◆ **Your objective**
Everything from the line with "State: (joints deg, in" through the final line below should be copied out exactly, and nothing else should appear.

◆ **Collected material**
══════════

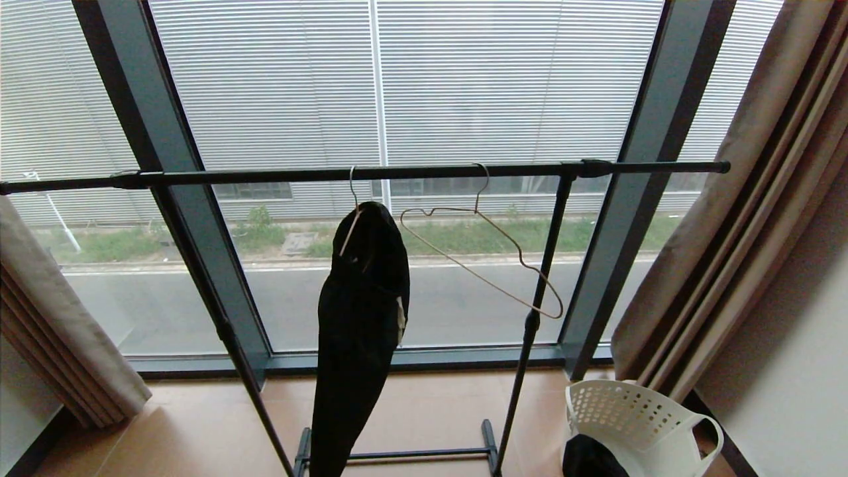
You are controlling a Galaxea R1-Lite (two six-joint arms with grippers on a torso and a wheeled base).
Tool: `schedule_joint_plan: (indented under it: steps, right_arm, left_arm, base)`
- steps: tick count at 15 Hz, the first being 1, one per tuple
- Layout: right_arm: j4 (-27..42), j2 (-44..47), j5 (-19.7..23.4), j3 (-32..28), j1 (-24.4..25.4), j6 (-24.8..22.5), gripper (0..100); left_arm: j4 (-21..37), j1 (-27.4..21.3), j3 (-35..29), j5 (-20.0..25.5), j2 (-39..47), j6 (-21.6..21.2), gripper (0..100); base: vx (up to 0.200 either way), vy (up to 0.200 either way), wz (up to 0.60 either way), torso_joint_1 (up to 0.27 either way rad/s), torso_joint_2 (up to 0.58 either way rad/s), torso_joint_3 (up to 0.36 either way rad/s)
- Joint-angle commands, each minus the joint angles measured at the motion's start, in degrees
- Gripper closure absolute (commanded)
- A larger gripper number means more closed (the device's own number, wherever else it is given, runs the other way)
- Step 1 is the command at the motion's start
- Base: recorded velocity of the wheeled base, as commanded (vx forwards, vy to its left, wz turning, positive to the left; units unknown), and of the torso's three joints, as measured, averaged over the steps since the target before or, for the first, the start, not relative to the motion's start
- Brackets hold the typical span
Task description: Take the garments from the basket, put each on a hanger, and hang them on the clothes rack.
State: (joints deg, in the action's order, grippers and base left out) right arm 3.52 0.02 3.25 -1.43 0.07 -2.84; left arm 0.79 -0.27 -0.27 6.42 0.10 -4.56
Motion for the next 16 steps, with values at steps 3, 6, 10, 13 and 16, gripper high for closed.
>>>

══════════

◆ **Completed task**
State: (joints deg, in the action's order, grippers and base left out) right arm 3.52 0.02 3.25 -1.43 0.07 -2.84; left arm 0.79 -0.27 -0.27 6.42 0.10 -4.56
Motion for the next 16 steps, with values at steps 3, 6, 10, 13 and 16, gripper high for closed.
>>>

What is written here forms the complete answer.